The U.S. had the second-lowest proportion of students who smoke
cigarettes and drink alcohol in comparison to their counterparts in 36
European countries, a new study indicates. The results originate from
coordinated school investigations about substance use from more than
100,000 students in some of the largest countries in Europe like
Germany, France and Italy, as well as many smaller ones from both
Eastern and Western Europe. Because the methods and new measures are
largely simplified after the University of Michigan's Monitoring the
Future surveys in this country, comparisons are possible between the
U.S. and European results.
The 15- and 16-year-old students, who
were drawn in nationally representative samples in almost all of the 36
countries, were surveyed last spring. American 10th graders in the 2011
Monitoring the Future studies are of the same age, so comparisons are
possible. The differences found between adolescent behaviors in the U.S.
and Europe is dramatic, according to Lloyd Johnston, the principal
investigator of the American study. About 27 percent of American
students drank alcohol during the 30 days prior to the survey. Only
Iceland was lower at 17 percent, and the average rate in the 36 European
countries was 57 percent, more than twice the rate in the U.S. The
proportion of American students smoking cheap cigarettes
in the month prior to the study was 12 per cent—again the second lowest
in the rankings and again only Iceland had a lower rate at 10 percent.
For all European countries the average proportion smoking was 28
percent, more than twice the rate in the U.S. "One of the reasons that
smoking and drinking rates among adolescents are so much lower here than
in Europe is that both behaviors have been declining and have reached
historically low levels in the U.S. over the 37-year life of the
Monitoring the Future study," Johnston said.
"But even in the
earlier years of the European surveys, drinking and smoking by American
adolescents was quite low by comparison. "Use of illicit drugs is quite a
different matter." The U.S. students tend to have among the highest Style smoking rates
of use of all of the countries.
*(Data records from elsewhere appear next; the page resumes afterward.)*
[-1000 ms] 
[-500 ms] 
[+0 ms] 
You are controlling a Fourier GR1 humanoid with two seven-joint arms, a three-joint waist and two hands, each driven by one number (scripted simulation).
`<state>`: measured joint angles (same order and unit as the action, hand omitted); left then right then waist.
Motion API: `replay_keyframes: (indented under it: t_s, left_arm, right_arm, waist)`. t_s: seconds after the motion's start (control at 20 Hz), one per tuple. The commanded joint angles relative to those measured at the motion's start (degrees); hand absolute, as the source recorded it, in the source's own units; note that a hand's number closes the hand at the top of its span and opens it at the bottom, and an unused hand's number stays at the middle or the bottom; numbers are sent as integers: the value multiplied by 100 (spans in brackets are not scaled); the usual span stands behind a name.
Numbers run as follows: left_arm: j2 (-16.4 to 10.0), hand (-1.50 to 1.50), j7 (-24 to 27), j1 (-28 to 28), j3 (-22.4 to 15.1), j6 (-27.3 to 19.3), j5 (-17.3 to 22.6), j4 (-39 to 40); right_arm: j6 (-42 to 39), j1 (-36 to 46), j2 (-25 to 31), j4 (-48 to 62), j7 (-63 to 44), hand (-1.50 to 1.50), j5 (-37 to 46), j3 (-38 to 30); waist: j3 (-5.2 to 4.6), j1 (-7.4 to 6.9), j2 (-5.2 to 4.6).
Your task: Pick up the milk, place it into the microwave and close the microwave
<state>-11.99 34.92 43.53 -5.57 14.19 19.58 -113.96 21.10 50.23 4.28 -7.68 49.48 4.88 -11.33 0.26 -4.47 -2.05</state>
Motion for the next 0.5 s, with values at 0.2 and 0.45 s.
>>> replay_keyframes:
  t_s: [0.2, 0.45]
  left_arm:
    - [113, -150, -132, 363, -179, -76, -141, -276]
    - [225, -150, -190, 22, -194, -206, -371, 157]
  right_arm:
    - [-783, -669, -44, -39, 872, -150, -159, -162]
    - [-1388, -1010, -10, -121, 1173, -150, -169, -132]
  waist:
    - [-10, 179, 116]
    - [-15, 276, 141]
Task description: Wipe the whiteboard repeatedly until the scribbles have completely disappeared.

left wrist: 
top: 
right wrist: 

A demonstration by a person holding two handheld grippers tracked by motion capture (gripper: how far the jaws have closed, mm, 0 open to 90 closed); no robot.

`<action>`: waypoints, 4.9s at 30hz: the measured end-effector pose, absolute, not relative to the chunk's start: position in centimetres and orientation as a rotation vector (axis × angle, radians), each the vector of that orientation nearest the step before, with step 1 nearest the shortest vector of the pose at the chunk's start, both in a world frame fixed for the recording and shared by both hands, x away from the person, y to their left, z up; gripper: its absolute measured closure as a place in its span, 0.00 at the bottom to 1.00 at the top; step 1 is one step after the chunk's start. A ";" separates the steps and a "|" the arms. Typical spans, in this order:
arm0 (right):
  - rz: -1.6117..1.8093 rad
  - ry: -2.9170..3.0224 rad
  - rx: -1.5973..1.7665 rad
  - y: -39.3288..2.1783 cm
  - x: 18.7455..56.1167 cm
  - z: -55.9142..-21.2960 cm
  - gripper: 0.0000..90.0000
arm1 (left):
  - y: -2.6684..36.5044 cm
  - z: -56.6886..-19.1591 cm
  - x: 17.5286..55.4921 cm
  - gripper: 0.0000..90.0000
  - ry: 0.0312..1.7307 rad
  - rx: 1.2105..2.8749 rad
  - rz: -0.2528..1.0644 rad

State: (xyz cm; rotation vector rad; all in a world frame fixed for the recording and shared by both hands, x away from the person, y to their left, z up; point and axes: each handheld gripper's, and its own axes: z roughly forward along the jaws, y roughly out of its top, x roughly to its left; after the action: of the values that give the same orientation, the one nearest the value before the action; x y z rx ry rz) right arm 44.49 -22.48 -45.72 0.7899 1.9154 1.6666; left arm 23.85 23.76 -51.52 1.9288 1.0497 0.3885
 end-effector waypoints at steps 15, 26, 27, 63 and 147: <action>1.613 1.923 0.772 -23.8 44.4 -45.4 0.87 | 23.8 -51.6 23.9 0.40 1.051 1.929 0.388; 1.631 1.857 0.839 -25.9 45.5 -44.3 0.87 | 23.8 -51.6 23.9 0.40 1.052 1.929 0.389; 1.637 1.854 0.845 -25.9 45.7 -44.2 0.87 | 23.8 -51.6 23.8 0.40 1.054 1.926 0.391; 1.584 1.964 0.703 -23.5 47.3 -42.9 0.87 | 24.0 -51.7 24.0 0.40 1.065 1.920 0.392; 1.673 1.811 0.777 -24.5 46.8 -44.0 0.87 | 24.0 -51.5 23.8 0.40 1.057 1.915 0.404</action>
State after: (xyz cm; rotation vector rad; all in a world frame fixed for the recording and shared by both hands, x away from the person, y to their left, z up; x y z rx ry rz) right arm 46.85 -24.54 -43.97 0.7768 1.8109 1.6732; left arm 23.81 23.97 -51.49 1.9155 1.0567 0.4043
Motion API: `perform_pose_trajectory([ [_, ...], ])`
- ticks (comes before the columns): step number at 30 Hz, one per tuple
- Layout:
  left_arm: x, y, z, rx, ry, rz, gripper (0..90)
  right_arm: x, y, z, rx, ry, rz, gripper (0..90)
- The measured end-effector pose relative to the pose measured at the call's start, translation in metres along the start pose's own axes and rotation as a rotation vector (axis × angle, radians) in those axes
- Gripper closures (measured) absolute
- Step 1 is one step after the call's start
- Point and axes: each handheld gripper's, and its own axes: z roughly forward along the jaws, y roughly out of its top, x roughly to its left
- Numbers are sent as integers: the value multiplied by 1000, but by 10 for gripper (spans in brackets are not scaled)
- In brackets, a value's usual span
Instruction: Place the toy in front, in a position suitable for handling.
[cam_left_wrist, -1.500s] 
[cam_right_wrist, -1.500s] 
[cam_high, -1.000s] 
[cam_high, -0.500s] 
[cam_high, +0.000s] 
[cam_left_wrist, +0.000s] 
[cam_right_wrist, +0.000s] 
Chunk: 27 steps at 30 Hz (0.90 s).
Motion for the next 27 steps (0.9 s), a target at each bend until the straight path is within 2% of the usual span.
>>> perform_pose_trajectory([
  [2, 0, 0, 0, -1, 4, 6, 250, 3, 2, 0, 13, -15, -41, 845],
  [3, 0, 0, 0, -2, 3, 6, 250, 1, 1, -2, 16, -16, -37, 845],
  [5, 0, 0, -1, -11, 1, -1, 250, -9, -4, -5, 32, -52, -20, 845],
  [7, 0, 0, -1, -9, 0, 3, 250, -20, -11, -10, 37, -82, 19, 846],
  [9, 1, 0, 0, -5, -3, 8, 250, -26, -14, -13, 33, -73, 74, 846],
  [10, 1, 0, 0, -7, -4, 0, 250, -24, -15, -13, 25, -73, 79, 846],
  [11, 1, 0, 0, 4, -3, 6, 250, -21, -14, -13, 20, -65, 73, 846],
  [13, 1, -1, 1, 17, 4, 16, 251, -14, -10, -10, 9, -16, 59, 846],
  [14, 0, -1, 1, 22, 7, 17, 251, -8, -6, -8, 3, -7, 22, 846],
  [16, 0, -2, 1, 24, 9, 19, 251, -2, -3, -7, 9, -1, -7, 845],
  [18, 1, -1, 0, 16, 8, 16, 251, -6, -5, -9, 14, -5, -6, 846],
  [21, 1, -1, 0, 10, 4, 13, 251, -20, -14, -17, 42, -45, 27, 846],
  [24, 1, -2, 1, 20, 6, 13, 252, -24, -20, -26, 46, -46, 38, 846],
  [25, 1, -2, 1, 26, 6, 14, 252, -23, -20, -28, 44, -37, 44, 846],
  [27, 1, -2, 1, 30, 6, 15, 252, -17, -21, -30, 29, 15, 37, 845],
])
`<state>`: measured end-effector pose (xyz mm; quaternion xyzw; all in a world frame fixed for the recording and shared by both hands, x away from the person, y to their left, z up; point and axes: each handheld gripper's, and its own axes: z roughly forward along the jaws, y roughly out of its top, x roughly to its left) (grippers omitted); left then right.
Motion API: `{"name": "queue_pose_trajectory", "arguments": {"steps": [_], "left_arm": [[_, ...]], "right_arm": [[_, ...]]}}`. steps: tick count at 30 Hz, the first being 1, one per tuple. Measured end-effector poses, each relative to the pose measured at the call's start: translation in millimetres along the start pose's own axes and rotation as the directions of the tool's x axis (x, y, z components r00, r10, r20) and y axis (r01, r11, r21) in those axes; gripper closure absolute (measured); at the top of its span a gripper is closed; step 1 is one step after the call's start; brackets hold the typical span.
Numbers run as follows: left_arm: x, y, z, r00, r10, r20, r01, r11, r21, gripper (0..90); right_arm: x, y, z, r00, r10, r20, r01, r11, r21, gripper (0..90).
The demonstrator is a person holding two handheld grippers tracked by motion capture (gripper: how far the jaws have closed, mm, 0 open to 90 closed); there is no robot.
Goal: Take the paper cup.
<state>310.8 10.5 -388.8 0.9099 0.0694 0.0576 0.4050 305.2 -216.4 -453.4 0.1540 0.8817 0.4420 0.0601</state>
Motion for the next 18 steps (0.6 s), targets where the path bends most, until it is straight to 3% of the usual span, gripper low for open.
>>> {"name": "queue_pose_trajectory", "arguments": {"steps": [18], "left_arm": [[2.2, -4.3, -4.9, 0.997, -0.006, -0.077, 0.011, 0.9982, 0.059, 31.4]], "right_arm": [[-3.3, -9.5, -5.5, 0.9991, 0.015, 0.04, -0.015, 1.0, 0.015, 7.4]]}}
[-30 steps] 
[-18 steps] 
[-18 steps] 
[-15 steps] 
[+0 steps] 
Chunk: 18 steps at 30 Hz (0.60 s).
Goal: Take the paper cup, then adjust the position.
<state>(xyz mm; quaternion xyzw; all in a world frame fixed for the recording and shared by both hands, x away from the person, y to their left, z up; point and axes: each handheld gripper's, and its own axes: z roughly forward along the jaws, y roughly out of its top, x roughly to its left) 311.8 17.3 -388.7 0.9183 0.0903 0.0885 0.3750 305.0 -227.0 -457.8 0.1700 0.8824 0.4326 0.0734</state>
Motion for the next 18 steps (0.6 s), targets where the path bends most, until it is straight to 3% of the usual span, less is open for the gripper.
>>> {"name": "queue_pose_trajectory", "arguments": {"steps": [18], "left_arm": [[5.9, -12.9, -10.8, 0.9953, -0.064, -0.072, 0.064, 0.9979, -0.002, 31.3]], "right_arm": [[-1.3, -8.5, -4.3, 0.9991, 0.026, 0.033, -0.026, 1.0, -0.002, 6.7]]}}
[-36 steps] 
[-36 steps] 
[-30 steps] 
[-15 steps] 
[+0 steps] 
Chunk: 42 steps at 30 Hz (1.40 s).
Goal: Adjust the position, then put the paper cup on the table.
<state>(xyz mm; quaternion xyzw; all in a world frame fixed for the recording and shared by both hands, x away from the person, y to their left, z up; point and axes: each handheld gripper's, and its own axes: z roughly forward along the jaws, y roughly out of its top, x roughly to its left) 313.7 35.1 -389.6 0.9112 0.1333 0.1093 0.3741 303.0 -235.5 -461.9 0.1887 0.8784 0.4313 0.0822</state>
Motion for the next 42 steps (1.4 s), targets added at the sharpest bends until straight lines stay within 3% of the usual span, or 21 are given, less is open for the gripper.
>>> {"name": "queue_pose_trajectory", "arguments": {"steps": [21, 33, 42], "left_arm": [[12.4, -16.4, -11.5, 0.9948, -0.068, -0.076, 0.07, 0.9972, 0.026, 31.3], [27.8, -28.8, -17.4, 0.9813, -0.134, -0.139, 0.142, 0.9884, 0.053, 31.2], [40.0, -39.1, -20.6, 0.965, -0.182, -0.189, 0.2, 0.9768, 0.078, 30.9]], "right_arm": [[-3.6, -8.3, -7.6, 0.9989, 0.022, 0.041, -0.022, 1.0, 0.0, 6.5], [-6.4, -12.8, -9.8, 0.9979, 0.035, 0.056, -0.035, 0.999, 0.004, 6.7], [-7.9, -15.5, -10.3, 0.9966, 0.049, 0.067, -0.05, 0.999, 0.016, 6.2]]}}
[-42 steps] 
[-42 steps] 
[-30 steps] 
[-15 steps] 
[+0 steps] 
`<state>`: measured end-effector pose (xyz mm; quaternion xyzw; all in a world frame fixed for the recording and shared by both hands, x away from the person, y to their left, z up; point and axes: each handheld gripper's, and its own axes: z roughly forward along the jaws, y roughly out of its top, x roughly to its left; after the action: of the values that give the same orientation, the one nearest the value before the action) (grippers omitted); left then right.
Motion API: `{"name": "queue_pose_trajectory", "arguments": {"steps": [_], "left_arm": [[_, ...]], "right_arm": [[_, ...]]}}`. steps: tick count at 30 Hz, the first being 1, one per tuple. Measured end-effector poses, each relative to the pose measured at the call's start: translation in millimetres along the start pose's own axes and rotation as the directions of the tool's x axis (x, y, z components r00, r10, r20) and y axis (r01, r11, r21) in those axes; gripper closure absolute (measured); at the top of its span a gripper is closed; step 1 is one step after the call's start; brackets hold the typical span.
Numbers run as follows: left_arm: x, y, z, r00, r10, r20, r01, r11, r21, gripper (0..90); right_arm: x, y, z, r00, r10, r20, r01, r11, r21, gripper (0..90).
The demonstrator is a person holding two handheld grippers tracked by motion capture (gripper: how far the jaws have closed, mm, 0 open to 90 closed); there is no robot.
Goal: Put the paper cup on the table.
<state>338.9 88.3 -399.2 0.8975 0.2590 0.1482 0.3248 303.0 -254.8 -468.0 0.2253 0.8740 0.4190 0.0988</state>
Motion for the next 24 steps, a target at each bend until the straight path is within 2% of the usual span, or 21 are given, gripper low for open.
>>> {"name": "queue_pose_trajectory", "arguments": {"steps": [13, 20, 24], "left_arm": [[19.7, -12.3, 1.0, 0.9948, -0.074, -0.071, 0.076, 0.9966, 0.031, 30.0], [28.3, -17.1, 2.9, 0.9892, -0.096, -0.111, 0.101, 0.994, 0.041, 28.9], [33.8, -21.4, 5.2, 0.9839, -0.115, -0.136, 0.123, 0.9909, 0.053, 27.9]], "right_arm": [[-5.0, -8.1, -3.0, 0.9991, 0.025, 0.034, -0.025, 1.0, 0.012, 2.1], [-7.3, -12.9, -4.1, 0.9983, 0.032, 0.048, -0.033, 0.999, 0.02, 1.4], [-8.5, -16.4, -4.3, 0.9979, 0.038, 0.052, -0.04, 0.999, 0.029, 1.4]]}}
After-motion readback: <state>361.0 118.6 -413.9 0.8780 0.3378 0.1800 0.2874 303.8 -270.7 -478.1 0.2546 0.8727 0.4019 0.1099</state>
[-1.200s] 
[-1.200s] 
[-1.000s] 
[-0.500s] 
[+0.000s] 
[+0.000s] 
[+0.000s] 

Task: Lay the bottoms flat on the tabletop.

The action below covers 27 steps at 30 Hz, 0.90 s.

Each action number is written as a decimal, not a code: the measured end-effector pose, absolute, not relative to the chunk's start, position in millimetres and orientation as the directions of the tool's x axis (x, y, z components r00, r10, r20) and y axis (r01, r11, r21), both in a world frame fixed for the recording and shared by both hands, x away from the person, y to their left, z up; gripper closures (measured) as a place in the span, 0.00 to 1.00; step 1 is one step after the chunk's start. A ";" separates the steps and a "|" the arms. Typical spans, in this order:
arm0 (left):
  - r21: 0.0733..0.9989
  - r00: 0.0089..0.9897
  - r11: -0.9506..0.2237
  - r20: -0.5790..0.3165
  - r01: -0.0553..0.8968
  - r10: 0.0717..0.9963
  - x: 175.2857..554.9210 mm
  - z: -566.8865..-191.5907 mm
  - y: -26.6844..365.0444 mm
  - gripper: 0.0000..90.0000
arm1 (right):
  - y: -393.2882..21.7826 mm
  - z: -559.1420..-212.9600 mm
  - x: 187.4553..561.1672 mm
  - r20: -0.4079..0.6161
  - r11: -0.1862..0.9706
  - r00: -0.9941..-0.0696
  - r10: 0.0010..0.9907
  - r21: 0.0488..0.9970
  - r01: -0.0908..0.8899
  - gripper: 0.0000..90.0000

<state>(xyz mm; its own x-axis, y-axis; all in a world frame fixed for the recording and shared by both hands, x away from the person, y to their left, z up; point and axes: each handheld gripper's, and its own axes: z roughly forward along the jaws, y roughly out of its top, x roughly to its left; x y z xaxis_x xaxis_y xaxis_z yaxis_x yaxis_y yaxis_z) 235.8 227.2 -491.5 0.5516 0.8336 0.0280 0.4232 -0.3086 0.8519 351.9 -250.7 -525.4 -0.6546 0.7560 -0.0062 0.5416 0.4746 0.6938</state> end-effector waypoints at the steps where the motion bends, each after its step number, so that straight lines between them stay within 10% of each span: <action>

At 18 percent, the U.S. ranks third of
37 countries on the proportion of students using marijuana or hashish in
the prior 30 days. Only France and Monaco had higher rates at 24
percent and 21 percent, respectively. The average across all the
European countries was 7 percent, or less than half the rate in the U.S.
American students reported the highest level of marijuana availability
of all the countries and the lowest proportion of students associating
great risk with its use —factors that may help to explain their
relatively high rates of use here, according to Johnston. The U.S. ranks
first in the proportion of students using any illicit drug other than
marijuana in their lifetime (16 percent compared to an average of 6
percent in Europe) and using hallucinogens like LSD in their lifetime (6
percent vs. 2 percent in Europe).
It also ranks first in the
proportion reporting ecstasy use in their lifetime (7 percent vs. 3
percent in Europe), despite a sharp drop in their ecstasy use over the
previous decade. American students have the highest the proportion
reporting lifetime use of amphetamines (9 percent), a rate that is three
times the average in Europe (3 percent). Ecstasy was seen as more
available in the U.S. than in any other country.